#### [Activity]
All of the records below must be output exactly, with no pictures carried over.

(Items from a dataset)
* * *

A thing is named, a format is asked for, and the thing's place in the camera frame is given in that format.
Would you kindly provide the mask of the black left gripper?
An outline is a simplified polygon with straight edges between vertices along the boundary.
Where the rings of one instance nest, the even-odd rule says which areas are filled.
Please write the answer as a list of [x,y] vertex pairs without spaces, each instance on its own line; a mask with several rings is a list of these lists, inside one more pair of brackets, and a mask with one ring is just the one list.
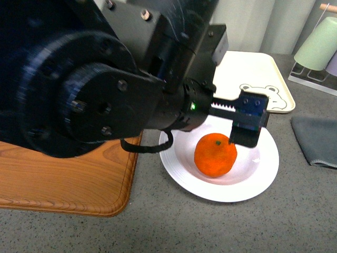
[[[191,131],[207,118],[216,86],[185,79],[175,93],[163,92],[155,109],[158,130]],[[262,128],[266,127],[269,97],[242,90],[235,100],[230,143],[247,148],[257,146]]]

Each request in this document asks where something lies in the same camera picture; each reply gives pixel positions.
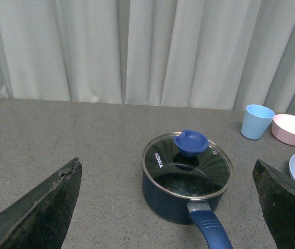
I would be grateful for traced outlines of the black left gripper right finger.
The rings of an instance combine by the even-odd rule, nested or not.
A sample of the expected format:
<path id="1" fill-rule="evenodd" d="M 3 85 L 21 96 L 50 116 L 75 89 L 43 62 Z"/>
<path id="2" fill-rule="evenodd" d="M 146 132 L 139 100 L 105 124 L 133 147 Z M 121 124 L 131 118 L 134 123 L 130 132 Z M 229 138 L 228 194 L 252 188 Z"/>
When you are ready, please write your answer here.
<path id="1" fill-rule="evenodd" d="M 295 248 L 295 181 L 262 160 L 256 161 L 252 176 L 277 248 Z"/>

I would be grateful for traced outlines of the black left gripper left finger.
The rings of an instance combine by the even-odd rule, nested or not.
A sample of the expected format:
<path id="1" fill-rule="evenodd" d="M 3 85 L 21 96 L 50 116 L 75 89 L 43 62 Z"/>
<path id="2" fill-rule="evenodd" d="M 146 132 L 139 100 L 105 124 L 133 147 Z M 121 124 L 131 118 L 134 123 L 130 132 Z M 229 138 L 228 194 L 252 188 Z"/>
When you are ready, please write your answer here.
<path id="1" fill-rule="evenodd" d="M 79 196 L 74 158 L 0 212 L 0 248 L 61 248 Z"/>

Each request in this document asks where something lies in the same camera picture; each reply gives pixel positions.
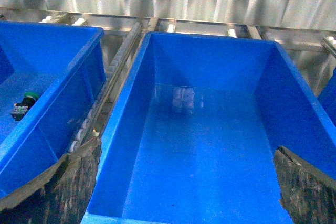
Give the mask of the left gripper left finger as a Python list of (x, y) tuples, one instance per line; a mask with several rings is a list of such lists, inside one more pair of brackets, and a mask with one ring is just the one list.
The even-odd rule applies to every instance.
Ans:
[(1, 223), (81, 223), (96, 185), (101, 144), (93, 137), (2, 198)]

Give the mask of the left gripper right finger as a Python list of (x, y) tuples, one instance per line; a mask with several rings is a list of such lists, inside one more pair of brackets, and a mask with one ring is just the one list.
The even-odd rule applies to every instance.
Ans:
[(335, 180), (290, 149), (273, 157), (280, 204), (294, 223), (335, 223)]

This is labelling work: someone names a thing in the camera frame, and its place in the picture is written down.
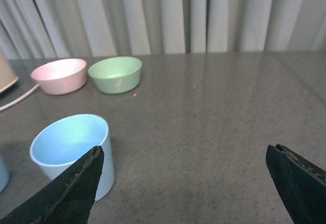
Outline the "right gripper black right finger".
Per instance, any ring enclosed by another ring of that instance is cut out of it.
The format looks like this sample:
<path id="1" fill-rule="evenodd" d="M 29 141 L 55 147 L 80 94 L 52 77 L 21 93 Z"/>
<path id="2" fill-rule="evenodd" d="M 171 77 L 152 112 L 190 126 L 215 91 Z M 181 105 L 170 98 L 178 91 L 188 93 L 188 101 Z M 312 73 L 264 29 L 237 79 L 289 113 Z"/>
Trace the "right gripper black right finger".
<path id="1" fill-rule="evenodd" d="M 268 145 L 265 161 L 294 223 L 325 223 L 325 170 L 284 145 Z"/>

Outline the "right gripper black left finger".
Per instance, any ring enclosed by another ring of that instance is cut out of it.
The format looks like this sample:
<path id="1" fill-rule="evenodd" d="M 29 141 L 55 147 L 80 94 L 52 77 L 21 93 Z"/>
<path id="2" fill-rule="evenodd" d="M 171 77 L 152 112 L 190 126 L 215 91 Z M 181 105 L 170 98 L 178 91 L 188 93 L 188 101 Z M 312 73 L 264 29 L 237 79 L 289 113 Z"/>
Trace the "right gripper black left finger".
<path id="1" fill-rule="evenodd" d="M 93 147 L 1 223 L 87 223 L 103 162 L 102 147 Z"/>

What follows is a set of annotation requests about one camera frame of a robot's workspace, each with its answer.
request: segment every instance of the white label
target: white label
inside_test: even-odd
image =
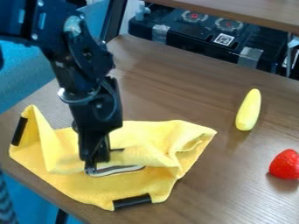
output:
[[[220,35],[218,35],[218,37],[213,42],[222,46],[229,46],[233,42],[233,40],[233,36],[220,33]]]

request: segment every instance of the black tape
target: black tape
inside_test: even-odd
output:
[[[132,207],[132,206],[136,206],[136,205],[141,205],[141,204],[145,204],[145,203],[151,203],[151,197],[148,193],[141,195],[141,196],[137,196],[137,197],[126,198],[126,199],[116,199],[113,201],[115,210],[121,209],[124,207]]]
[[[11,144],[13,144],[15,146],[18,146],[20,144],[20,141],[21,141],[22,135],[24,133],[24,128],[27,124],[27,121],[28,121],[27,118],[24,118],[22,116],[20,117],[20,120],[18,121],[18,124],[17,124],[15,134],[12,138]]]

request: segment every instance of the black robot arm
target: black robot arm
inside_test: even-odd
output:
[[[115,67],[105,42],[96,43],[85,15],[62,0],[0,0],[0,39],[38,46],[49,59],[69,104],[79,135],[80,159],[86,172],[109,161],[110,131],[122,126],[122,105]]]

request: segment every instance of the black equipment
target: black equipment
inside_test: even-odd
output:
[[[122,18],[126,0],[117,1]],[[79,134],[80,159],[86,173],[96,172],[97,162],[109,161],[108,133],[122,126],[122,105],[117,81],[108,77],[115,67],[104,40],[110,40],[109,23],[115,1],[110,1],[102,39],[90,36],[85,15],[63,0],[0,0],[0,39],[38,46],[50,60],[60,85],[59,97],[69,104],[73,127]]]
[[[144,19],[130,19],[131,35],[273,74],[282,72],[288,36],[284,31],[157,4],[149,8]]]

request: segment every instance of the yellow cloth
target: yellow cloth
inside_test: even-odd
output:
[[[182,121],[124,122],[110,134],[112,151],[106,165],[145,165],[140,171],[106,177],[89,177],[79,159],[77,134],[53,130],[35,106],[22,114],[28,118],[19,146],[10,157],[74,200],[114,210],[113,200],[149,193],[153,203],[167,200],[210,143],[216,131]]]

* * *

#### [Response]
A thing is named, a format is asked for, and the thing's place in the camera frame is given in that format.
Would you kindly provide the mask of the black left gripper?
An outline is a simplified polygon with straight edges between vertices along the boundary.
Where the rings of one instance nest, the even-odd rule says which areas are filled.
Please write the answer as a list of [x,y] vertex pairs without spaces, each instance on its own line; a mask with several rings is a list of these lists, inside one more pair of brackets, and a mask with one ring is just the one list.
[[[191,131],[207,118],[216,86],[185,79],[175,93],[163,92],[155,109],[158,130]],[[262,128],[266,127],[269,97],[242,90],[235,100],[230,143],[247,148],[257,146]]]

Each request in this document asks where something lies in the same camera picture; each reply gives pixel positions.
I would be grateful for traced outlines of the black left gripper right finger.
The rings of an instance combine by the even-odd rule, nested or not.
A sample of the expected format:
<path id="1" fill-rule="evenodd" d="M 3 85 L 21 96 L 50 116 L 75 89 L 43 62 Z"/>
<path id="2" fill-rule="evenodd" d="M 146 132 L 139 100 L 105 124 L 133 147 Z M 121 124 L 131 118 L 134 123 L 130 132 Z M 229 138 L 228 194 L 252 188 Z"/>
When you are ready, please write your answer here.
<path id="1" fill-rule="evenodd" d="M 295 248 L 295 181 L 262 160 L 256 161 L 252 176 L 277 248 Z"/>

I would be grateful for traced outlines of the black left gripper left finger.
The rings of an instance combine by the even-odd rule, nested or not.
A sample of the expected format:
<path id="1" fill-rule="evenodd" d="M 3 85 L 21 96 L 50 116 L 75 89 L 43 62 Z"/>
<path id="2" fill-rule="evenodd" d="M 146 132 L 139 100 L 105 124 L 133 147 Z M 121 124 L 131 118 L 134 123 L 130 132 Z M 229 138 L 228 194 L 252 188 Z"/>
When you are ready, please write your answer here.
<path id="1" fill-rule="evenodd" d="M 79 196 L 74 158 L 0 212 L 0 248 L 61 248 Z"/>

Each request in this document asks where something lies in the same camera picture; each reply gives pixel positions.
Give the mask of the left gripper left finger as a Python list of (x, y) tuples, one instance per line; a mask with several rings is a list of such lists, inside one more pair of brackets, and a mask with one ring is just the one list.
The even-odd rule applies to every instance.
Ans:
[(1, 223), (81, 223), (96, 185), (101, 144), (93, 137), (2, 198)]

Give the mask of the left gripper right finger as a Python list of (x, y) tuples, one instance per line; a mask with several rings is a list of such lists, inside one more pair of brackets, and a mask with one ring is just the one list.
The even-odd rule applies to every instance.
Ans:
[(335, 180), (290, 149), (273, 157), (280, 204), (294, 223), (335, 223)]

This is labelling work: someone names a thing in the camera frame, and its place in the picture is written down.
Outline the "right gripper black right finger".
Per instance, any ring enclosed by another ring of that instance is cut out of it.
The format looks like this sample:
<path id="1" fill-rule="evenodd" d="M 29 141 L 55 147 L 80 94 L 52 77 L 21 93 Z"/>
<path id="2" fill-rule="evenodd" d="M 171 77 L 152 112 L 190 126 L 215 91 Z M 181 105 L 170 98 L 178 91 L 188 93 L 188 101 Z M 312 73 L 264 29 L 237 79 L 289 113 Z"/>
Trace the "right gripper black right finger".
<path id="1" fill-rule="evenodd" d="M 268 145 L 265 161 L 294 223 L 325 223 L 325 170 L 284 145 Z"/>

Outline the "right gripper black left finger".
Per instance, any ring enclosed by another ring of that instance is cut out of it.
The format looks like this sample:
<path id="1" fill-rule="evenodd" d="M 29 141 L 55 147 L 80 94 L 52 77 L 21 93 Z"/>
<path id="2" fill-rule="evenodd" d="M 171 77 L 152 112 L 190 126 L 215 91 Z M 181 105 L 170 98 L 178 91 L 188 93 L 188 101 Z M 312 73 L 264 29 L 237 79 L 289 113 Z"/>
Trace the "right gripper black left finger".
<path id="1" fill-rule="evenodd" d="M 93 147 L 1 223 L 87 223 L 103 162 L 102 147 Z"/>

What follows is a set of annotation requests about one camera frame of a robot's workspace, each with its answer.
request: segment every instance of the white label
target: white label
inside_test: even-odd
image =
output:
[[[220,35],[218,35],[218,37],[213,42],[222,46],[229,46],[233,42],[233,40],[233,36],[220,33]]]

request: segment every instance of the black tape
target: black tape
inside_test: even-odd
output:
[[[132,207],[132,206],[136,206],[136,205],[141,205],[141,204],[145,204],[145,203],[151,203],[151,197],[148,193],[141,195],[141,196],[137,196],[137,197],[126,198],[126,199],[116,199],[113,201],[115,210],[121,209],[124,207]]]
[[[11,144],[13,144],[15,146],[18,146],[20,144],[20,141],[21,141],[22,135],[24,133],[24,128],[27,124],[27,121],[28,121],[27,118],[24,118],[22,116],[20,117],[20,120],[18,121],[18,124],[17,124],[15,134],[12,138]]]

request: segment every instance of the black robot arm
target: black robot arm
inside_test: even-odd
output:
[[[115,67],[105,42],[96,43],[85,15],[62,0],[0,0],[0,39],[38,46],[49,59],[69,104],[79,135],[80,159],[86,172],[109,161],[110,131],[122,126],[122,105]]]

request: segment every instance of the black equipment
target: black equipment
inside_test: even-odd
output:
[[[122,18],[126,0],[117,1]],[[79,134],[80,159],[86,173],[96,172],[97,162],[109,161],[108,133],[122,126],[122,105],[117,81],[108,77],[115,67],[104,40],[110,40],[109,23],[115,1],[110,1],[102,39],[90,36],[85,15],[63,0],[0,0],[0,39],[38,46],[50,60],[60,85],[59,97],[69,104],[73,127]]]
[[[144,19],[130,19],[131,35],[273,74],[282,72],[288,36],[284,31],[157,4],[149,8]]]

request: segment every instance of the yellow cloth
target: yellow cloth
inside_test: even-odd
output:
[[[182,121],[124,122],[110,134],[112,151],[106,165],[145,165],[140,171],[106,177],[89,177],[79,159],[77,134],[53,130],[35,106],[22,114],[28,118],[19,146],[10,157],[74,200],[114,210],[113,200],[149,193],[153,203],[167,200],[210,143],[216,131]]]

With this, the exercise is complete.